[Entries taken from a collection]
▶

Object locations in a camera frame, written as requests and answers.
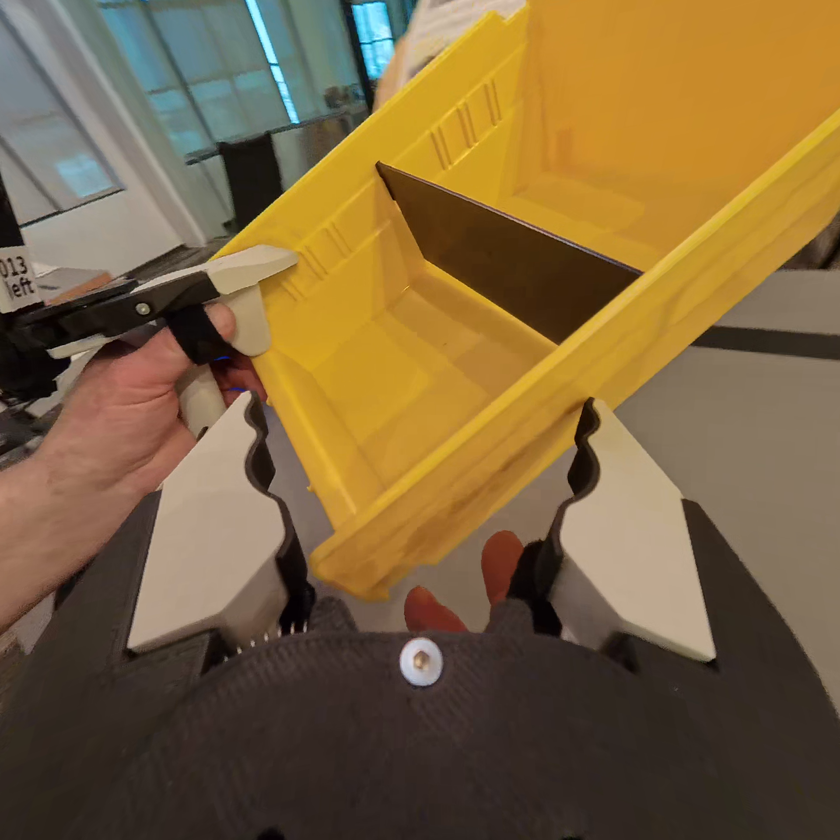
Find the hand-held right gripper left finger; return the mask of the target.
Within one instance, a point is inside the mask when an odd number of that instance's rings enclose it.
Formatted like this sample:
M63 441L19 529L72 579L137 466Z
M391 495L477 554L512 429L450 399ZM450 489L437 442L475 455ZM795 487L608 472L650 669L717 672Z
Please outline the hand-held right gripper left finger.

◀

> [WORK REQUIRED] Set down, exactly and in full, the lines from the one containing "Formatted like this" through the end of the entries; no other line belongs.

> [OUTPUT OF THE TASK]
Formatted like this sample:
M63 441L19 529L72 579L137 466Z
M391 495L477 554L512 429L450 399ZM450 489L437 442L475 455ZM795 487L608 472L650 669L717 672Z
Please outline the hand-held right gripper left finger.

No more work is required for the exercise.